In previous posts I have set out the case that security is not entirely, or even mainly a martial art. You can’t garrison against climate change, or call in an air strike on resource shortages,  or pay Blackwater to protect you from pandemic disease. Among the many redeeming qualities of the human security doctrine is its insistance on the link betweeen development and security.  Expressed in a few words, you won’t achieve freedom from fear in the absence of respect for basic rights, the rule of law, good governance and, not least, freedom from want.  Met needs are the well-spring of dignity, and basic needs must be fulfilled before much else becomes possible.

In important respects, as I argue at some length in Guerrilla Diplomacy, development has become the new security.

Development, though, is not just a matter of engineering the achievement of various qualitative measures, such as economic growth or increasing trade and investment flows. While each of these may well figure in the overall development mix, for instance, none will guarantee a decrease in poverty if the issue of distributive justice remains unaddressed.

Nor, popular opinion notwithstanding, is development much related to disaster relief or emergency humanitarian assistance. These may certainly be required, as was the case, for example,  following the 2004 tsunami, or in the wake of  various earthquakes or famines. But the beneficial effects of such interventions are often fleeting, and tend to give rise to lingering distortions, such as changes in diet or a debilitating reliance on charity.

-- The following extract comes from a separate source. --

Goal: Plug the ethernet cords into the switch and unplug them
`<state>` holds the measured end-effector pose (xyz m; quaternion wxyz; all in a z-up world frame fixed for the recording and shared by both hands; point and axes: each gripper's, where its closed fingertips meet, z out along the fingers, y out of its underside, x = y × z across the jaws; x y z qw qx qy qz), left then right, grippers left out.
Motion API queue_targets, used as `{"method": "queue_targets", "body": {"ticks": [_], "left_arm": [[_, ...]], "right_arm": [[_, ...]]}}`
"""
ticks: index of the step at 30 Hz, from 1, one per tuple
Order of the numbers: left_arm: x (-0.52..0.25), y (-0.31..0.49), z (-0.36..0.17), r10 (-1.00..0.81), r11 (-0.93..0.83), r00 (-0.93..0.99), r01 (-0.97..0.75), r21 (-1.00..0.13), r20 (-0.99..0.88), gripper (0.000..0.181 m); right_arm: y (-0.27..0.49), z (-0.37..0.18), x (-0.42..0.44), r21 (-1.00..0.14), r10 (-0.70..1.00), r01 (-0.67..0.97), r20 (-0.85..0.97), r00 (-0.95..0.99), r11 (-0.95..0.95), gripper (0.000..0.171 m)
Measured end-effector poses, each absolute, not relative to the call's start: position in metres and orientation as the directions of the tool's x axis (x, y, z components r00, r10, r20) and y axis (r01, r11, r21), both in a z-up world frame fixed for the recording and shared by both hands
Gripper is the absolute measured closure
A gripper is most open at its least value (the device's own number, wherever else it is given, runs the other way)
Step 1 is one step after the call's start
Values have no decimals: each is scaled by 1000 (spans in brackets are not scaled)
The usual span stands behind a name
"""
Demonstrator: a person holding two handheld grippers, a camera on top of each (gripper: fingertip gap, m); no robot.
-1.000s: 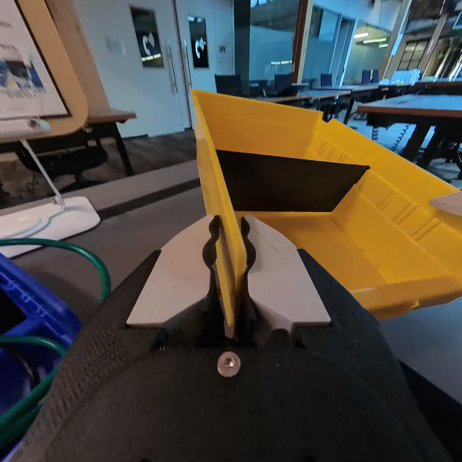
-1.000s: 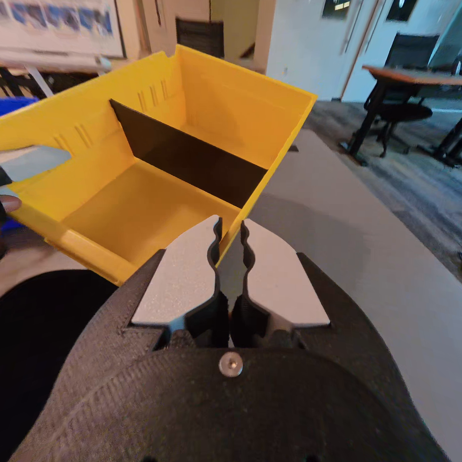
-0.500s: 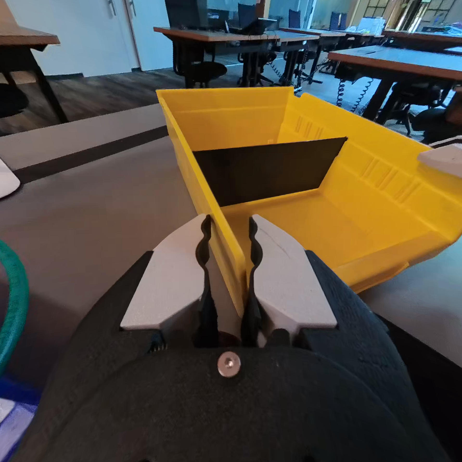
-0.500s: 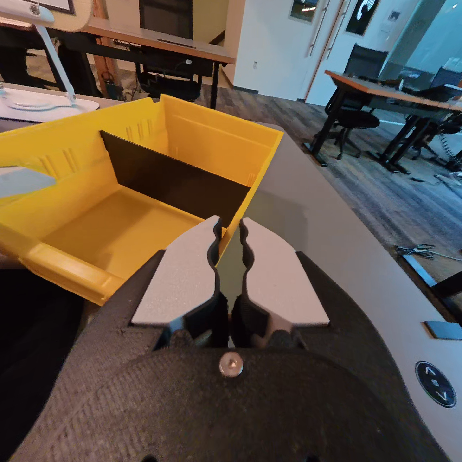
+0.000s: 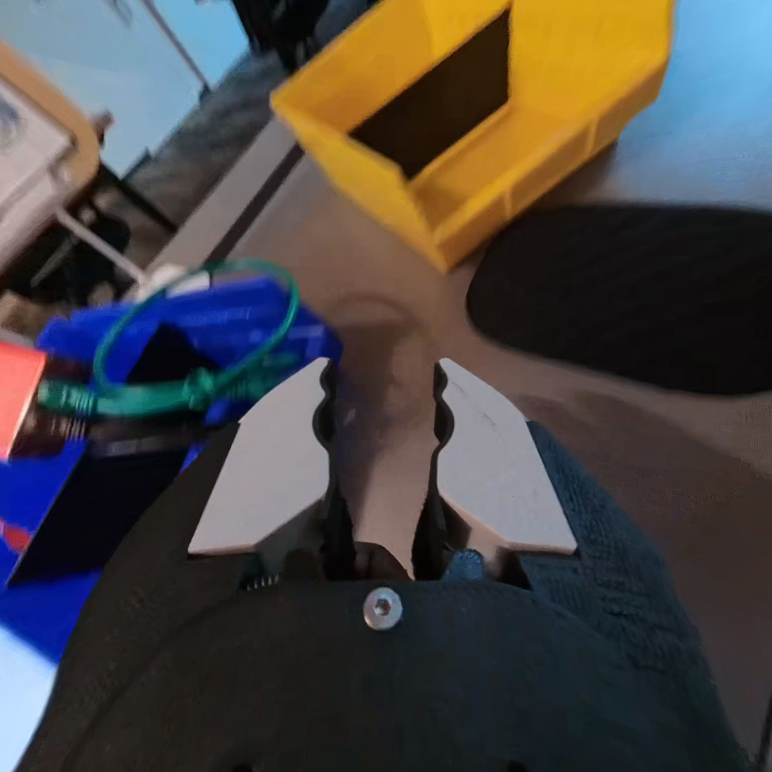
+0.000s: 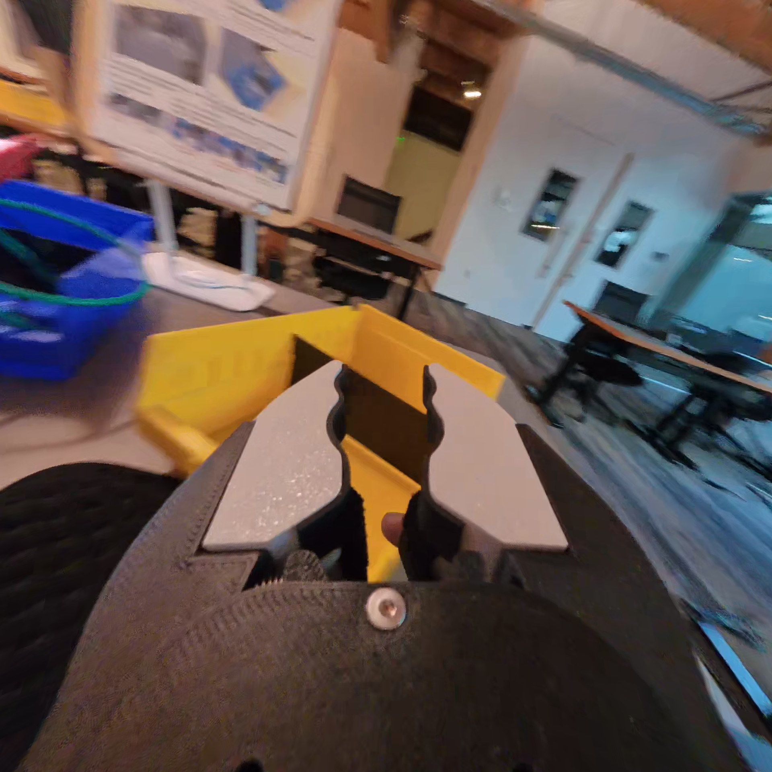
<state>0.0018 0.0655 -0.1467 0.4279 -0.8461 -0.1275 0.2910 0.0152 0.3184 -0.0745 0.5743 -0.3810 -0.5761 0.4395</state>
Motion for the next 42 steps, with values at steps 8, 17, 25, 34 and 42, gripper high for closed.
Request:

At the end of the day, development is in my view all about improving the quality of life for the majority of the population, about finding ways to encourage the emergence of circumstances which will afford each citizen  opportunities, such as access to education an health care, through which they might achieve their full potenial.

Genuine development, then, must be long term, equitable and sustainable. It must be grass-roots and participatory, whereby those affected are the subjects, not objects of their fate. And that  implies the necessary existance of significant political and social components in any grand development strategy.

Most of all, and as implied by these sorts of measures, development, like security, must be human-centred. And, like globalization, it is best thought of as a process rather than a condition or an end state. It is that dynamic relationship – between development and underdevelopment, security and insecurity –  which I have tried to capture in the ACTE world order model. The security measures are universal, being applied to each and every are of human life – from school security to the worldwide one.
In the midst of the most sever economic crisis since the Great Depression, official development assistance budgets are shrinking, overseas remittances are falling and corporate philanthropy is drying up. In a world in which so many have so little, and so few have so much, one might expect rather more by way of discussion and debate on all of this.

Clearly, we will have to delve more deeply.